Updated March 2026
What Is Liability Insurance Insurance?
Liability insurance has two components: bodily injury (BI) liability and property damage (PD) liability. BI liability pays for medical bills, lost wages, pain and suffering, and legal fees when you injure someone in an at-fault accident. PD liability covers damage to other people's vehicles, fences, buildings, or property you hit. Your insurer defends you in court and pays settlements or judgments up to your policy limits — once those limits are exhausted, you're personally responsible for any remaining amount.
How Much Does Liability Insurance Insurance Cost?
- Your driving record directly impacts cost — a DUI can double or triple liability premiums compared to a clean record for 3–5 years after the incident.
- Coverage limits you choose: increasing from state minimum 25/50/25 to 100/300/100 typically adds $15–$40 per month, but protects you from catastrophic out-of-pocket costs.

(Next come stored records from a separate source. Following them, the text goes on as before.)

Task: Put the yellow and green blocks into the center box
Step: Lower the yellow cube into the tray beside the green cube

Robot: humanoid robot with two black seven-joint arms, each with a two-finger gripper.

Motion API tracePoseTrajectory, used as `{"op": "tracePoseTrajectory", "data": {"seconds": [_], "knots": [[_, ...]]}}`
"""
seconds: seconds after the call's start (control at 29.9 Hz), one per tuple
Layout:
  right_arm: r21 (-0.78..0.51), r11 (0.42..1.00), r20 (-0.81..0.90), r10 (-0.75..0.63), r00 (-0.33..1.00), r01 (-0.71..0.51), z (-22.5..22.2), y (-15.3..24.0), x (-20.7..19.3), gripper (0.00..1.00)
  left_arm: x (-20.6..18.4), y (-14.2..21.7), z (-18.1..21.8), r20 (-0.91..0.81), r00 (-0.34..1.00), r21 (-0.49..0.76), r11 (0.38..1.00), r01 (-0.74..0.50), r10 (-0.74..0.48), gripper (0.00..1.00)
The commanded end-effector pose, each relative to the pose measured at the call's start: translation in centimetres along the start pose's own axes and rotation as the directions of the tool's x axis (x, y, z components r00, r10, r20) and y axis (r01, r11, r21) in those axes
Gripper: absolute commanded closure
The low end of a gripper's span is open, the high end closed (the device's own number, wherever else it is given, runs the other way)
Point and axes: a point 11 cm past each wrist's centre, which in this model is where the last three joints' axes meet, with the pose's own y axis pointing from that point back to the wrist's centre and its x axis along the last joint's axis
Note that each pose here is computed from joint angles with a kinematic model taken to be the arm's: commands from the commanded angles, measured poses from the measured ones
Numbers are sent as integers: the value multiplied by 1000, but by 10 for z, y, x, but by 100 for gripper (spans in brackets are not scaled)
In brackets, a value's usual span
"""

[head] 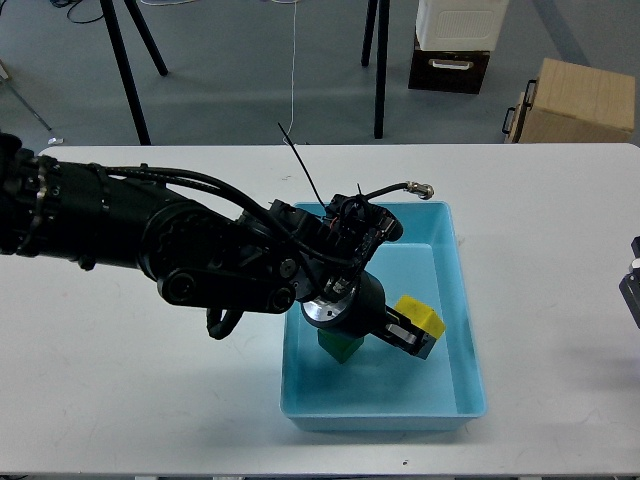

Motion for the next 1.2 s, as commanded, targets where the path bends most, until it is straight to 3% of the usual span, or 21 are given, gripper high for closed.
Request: {"op": "tracePoseTrajectory", "data": {"seconds": [0.0, 0.33, 0.5, 0.97, 1.04, 1.17], "knots": [[0, 1000, -1, -3, 1000, 3, 0, 0, -1, 0, 0, 0, 0, -1, 1000, -2, 1000, -3, 3, 14], [6, 1000, 17, -12, 1000, 12, 3, 2, -5, 0, 1, 0, 1, 1, 1000, -12, 1000, -3, 3, 14], [68, 998, 59, 4, 998, -8, 5, 10, 0, 0, 1, 1, 2, 2, 1000, -14, 1000, -4, 4, 14], [111, 993, 148, 31, 989, -48, 24, 31, 6, 0, 1, 1, 1, 2, 1000, -13, 1000, -3, 3, 24], [114, 992, 144, 29, 989, -46, 22, 31, 5, 0, 1, 1, 1, 2, 1000, -13, 1000, -3, 3, 31], [114, 993, 141, 27, 990, -44, 21, 30, 5, 0, -2, 1, -5, 6, 1000, 8, 1000, 7, -7, 66]]}}
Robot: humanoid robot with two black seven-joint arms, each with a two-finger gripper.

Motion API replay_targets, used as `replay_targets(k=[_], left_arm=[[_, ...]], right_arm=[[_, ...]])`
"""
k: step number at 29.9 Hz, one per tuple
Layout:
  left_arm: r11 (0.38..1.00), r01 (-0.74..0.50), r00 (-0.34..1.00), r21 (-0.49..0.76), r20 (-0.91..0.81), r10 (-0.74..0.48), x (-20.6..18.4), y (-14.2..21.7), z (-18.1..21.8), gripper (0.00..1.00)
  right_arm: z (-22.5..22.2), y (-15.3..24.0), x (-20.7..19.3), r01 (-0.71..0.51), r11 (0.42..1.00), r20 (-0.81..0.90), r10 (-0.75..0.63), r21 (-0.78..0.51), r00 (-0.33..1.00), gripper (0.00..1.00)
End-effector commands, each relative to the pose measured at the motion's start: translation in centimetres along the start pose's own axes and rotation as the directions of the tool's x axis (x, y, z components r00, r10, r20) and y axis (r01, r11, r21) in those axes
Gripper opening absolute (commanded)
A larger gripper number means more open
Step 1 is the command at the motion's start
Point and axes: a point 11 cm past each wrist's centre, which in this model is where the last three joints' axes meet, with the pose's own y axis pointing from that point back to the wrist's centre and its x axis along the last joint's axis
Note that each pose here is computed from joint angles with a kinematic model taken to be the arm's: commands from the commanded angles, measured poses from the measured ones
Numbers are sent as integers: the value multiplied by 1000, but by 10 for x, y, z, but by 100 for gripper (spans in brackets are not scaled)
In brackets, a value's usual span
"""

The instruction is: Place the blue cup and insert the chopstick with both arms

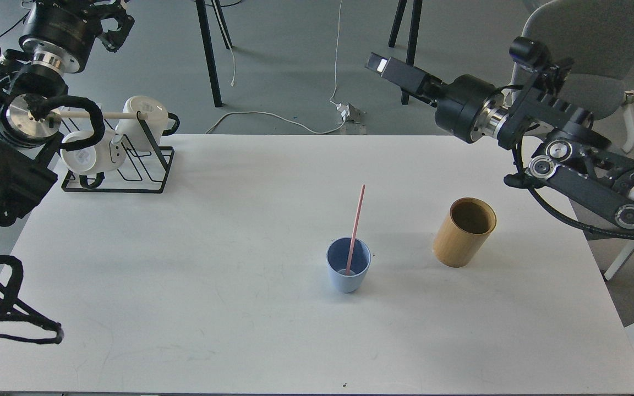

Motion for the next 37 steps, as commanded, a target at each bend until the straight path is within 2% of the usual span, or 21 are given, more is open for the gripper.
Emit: replay_targets(k=[1,6,10,15,18,22,26,31,37], left_arm=[[1000,-6,1000,8,0,6,3,2,-4,99],[1000,-18,1000,22,-1,18,6,5,-10,99],[1000,-19,1000,25,-2,19,7,5,-9,99],[1000,-18,1000,24,-5,19,6,4,-10,99],[1000,-11,1000,29,-17,11,2,3,-17,99],[1000,-9,999,28,-34,10,-1,2,-22,99],[1000,-7,999,22,-45,8,-2,1,-23,99],[1000,-3,998,29,-55,4,-5,1,-29,99],[999,-8,998,31,-55,10,-3,3,-30,99]], right_arm=[[1,3,31,-132,991,295,118,25,948,100],[10,11,62,-267,964,538,220,10,814,100],[40,24,102,-409,910,743,319,-67,588,100],[78,28,119,-496,861,875,321,-111,361,99],[97,27,113,-498,858,923,285,-125,258,99],[117,33,107,-502,856,945,255,-123,203,99],[115,30,102,-490,867,960,208,-93,187,99],[117,29,100,-503,857,982,170,-108,80,99],[116,25,93,-467,878,975,182,-101,131,99]])
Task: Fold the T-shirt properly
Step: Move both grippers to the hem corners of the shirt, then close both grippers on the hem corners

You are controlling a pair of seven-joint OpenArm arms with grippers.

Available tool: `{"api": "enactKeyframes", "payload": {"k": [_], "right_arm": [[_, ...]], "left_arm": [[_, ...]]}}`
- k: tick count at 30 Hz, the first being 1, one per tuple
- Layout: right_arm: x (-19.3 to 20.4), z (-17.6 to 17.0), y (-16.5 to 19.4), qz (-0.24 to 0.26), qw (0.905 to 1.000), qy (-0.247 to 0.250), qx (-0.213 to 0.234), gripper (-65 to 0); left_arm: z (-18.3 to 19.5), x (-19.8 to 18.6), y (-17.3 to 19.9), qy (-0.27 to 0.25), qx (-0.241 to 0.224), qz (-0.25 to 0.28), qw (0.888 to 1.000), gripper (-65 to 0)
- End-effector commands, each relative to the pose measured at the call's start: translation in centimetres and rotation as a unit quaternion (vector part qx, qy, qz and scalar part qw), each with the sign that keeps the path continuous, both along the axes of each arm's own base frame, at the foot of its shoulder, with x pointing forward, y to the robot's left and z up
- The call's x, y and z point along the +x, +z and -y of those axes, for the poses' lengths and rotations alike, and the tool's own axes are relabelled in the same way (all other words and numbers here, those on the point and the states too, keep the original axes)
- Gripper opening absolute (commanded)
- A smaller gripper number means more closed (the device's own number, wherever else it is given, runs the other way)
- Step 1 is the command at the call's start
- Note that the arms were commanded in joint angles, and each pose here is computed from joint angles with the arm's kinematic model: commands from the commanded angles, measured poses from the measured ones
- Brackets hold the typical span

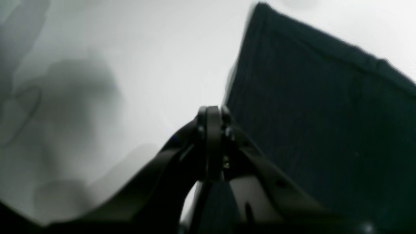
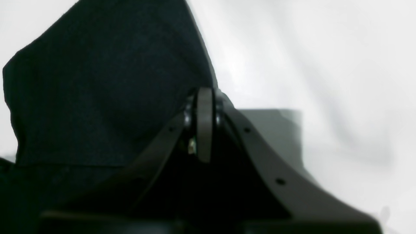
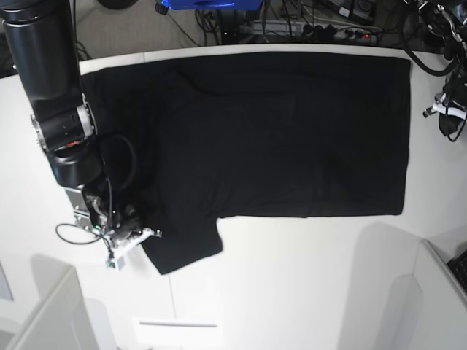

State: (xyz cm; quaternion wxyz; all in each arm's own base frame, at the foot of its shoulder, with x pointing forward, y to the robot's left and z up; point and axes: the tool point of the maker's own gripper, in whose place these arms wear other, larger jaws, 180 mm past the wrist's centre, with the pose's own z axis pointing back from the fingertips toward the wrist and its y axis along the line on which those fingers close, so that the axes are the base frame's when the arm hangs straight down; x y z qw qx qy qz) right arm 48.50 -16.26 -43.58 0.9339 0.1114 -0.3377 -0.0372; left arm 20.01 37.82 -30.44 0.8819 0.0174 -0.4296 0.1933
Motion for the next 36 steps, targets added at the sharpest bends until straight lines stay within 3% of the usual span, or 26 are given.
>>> {"api": "enactKeyframes", "payload": {"k": [1, 7, 11, 18, 24, 36], "right_arm": [[1.8, 0.1, 2.2, 0.024, 0.9997, -0.001, 0.003, -65.0], [2.3, 0.1, 2.8, 0.030, 0.9996, -0.001, 0.003, -65.0], [2.4, 0.1, 2.9, 0.031, 0.9995, 0.000, 0.002, -65.0], [2.9, 0.1, 3.6, 0.036, 0.9993, 0.002, 0.000, -65.0], [3.3, 0.4, 4.1, 0.039, 0.9992, 0.001, -0.002, -65.0], [3.2, 0.6, 4.0, 0.040, 0.9992, 0.000, -0.004, -65.0]], "left_arm": [[-0.9, 1.0, 1.7, -0.006, 0.020, 0.023, 1.000, -57.4], [-1.7, 5.2, 0.5, -0.037, 0.015, 0.002, 0.999, -25.5], [-3.0, 8.1, -1.0, -0.030, 0.043, -0.037, 0.998, -14.5], [-2.0, 14.8, -2.8, -0.051, 0.047, -0.081, 0.994, -13.5], [-1.0, 19.7, -4.4, -0.067, 0.043, -0.076, 0.994, -13.2], [-0.2, 22.7, -7.9, -0.048, -0.024, -0.067, 0.996, -13.7]]}}
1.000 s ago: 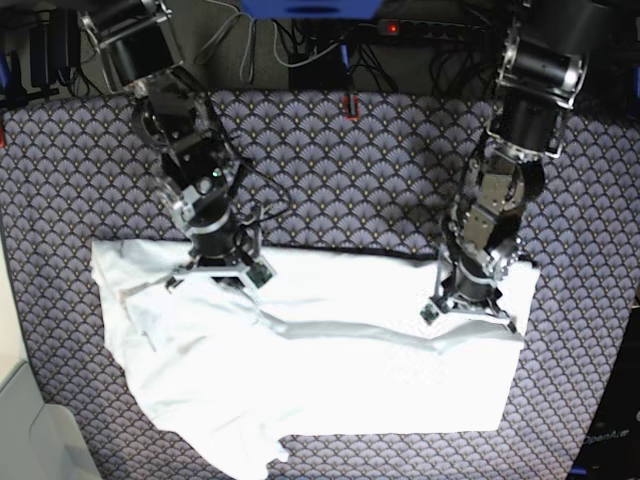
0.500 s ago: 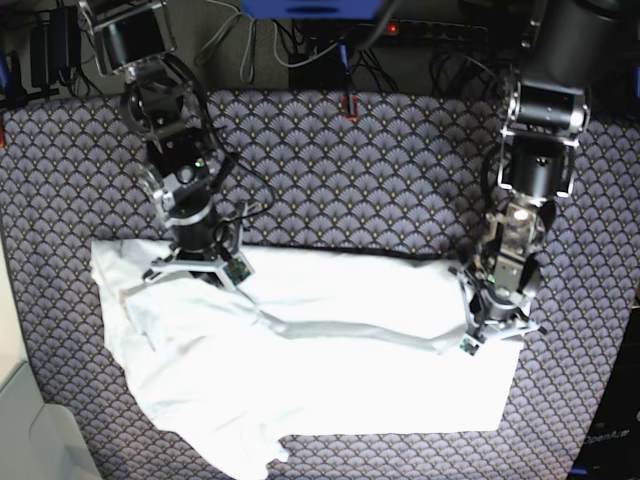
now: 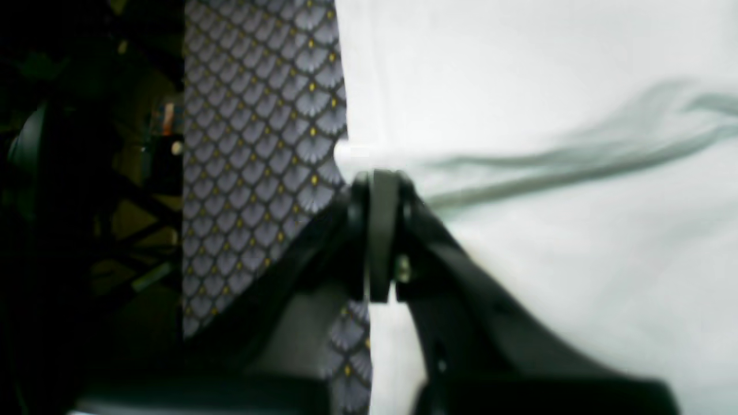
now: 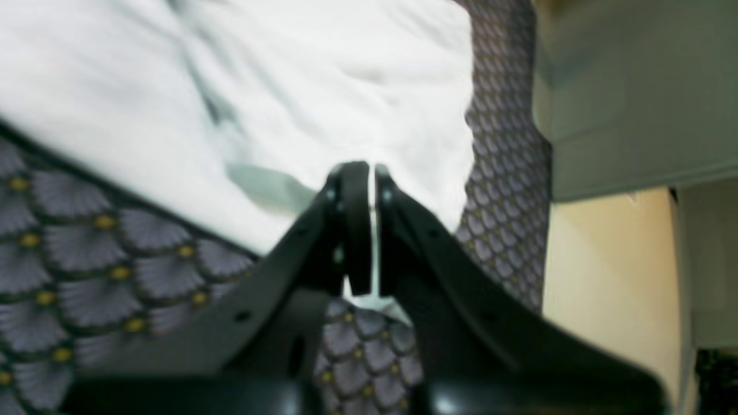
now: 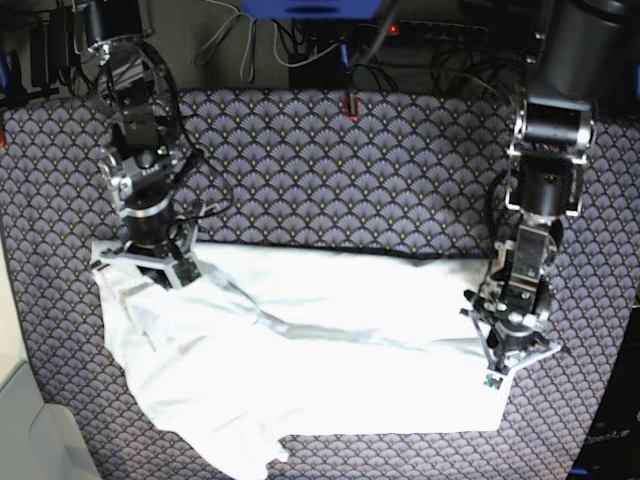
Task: Fold the T-shirt properly
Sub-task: 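Pull the shirt edge outward with both grippers to spread it flat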
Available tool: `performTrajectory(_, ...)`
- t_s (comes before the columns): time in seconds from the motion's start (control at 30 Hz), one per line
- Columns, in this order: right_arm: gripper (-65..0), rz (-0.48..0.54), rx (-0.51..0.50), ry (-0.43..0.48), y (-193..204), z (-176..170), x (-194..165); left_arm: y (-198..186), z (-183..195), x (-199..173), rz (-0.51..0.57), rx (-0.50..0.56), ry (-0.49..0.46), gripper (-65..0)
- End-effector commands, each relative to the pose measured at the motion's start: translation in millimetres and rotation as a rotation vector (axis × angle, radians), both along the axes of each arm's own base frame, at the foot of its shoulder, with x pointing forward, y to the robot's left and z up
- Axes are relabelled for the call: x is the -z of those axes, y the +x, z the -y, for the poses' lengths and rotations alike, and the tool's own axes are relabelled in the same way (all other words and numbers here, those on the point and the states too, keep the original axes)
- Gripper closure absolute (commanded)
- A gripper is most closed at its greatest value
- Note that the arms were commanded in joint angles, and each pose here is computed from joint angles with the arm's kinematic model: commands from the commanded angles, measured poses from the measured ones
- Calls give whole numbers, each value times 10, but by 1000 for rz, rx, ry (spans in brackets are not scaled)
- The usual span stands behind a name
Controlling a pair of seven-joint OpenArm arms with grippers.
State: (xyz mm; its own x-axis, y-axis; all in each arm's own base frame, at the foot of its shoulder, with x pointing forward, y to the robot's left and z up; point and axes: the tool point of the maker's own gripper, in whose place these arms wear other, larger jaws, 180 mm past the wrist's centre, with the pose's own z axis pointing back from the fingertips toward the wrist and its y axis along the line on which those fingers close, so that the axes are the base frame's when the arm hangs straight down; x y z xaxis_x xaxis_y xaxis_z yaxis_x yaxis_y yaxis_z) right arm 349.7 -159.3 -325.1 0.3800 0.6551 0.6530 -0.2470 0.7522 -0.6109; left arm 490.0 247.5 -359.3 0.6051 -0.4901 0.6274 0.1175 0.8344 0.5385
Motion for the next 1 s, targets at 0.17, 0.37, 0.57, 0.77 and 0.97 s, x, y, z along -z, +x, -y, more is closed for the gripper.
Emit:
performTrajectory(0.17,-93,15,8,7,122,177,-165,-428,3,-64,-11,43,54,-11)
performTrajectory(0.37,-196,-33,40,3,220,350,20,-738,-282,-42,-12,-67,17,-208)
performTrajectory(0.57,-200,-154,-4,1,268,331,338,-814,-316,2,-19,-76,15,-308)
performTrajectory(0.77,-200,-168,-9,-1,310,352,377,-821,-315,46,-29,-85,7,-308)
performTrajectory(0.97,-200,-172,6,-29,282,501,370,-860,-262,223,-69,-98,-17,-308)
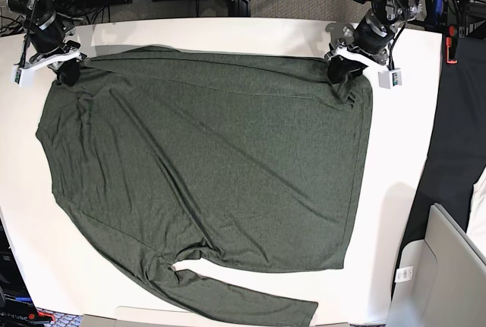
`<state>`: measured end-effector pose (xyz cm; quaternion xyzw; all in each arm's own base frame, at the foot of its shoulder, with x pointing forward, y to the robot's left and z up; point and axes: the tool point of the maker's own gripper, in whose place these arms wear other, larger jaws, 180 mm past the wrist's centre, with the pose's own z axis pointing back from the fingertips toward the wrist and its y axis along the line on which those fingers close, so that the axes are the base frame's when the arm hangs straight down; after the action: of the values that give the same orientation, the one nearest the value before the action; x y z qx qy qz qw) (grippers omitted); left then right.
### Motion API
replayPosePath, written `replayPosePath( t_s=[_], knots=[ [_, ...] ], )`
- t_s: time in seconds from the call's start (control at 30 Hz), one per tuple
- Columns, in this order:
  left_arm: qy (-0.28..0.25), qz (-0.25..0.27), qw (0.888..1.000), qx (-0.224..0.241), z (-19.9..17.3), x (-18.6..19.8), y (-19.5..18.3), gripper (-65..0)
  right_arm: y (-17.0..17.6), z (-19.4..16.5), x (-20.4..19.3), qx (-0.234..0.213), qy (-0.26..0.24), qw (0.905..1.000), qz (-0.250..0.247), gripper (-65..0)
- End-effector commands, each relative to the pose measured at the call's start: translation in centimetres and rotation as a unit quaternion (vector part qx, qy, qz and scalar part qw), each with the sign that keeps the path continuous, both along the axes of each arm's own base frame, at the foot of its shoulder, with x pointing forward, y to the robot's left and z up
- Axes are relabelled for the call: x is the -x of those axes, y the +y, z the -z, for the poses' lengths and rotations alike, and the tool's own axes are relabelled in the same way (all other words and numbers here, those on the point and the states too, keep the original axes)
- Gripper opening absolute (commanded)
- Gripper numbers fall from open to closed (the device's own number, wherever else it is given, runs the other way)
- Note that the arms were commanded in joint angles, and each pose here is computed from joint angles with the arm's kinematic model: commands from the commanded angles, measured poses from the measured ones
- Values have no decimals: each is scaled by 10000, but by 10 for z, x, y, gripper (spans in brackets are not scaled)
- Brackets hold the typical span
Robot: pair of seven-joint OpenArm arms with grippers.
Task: Fold the T-shirt properly
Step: 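Regrasp the shoulder edge with the left gripper, right gripper holding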
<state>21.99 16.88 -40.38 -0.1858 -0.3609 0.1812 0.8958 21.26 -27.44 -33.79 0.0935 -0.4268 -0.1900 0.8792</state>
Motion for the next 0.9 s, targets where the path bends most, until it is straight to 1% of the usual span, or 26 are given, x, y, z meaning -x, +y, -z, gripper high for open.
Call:
replayPosePath(
  t_s=[0.0,0.07,0.17,0.2,0.4,0.47,0.6,0.77,0.87],
  knots=[
    [-121,-7,9999,-23,-6,-4,2,-437,-2,-12,-6,64,-250,9997,-14,-648],
    [-114,-11,9999,-22,-5,-4,2,-500,-2,-12,-6,64,-250,9997,-14,-648],
    [-185,-51,9998,-42,-9,-9,6,-637,-2,-12,-6,64,-250,9997,-14,-648],
    [-180,-54,9998,-44,-8,-9,6,-650,-2,-13,-6,69,-255,9996,-16,-648],
    [-298,-16,9995,-90,-17,-10,6,-649,-5,-14,-6,98,-261,9996,-13,-648],
    [-279,12,9996,-96,-19,-4,5,-649,-5,-14,-4,123,-232,9997,-29,-648],
    [-250,46,9996,-108,-21,6,3,-649,2,-12,1,283,-227,9985,-400,-648],
    [-111,-230,9992,-302,-20,25,27,-649,5,-7,17,364,-39,9979,-527,-648],
    [-102,-421,9981,-432,-19,35,42,-649,5,-10,19,427,-52,9975,-555,-648]
  ],
)
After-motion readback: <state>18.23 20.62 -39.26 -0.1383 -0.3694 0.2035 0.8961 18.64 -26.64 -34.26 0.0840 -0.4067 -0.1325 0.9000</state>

- At-fault accidents in the past 3–5 years increase premiums by 20–50% even for liability-only coverage, with recent accidents weighted more heavily.
- ZIP code and state minimum requirements: urban areas and states with higher mandated limits (like Alaska's 50/100/25) drive up baseline costs.
- Age and claims history: drivers under 25 or those with multiple claims pay significantly more, as insurers view them as higher risk for future liability payouts.
- SR-22 filing requirements add $15–$50 to your annual premium, though the bigger cost driver is the underlying violation that triggered the SR-22.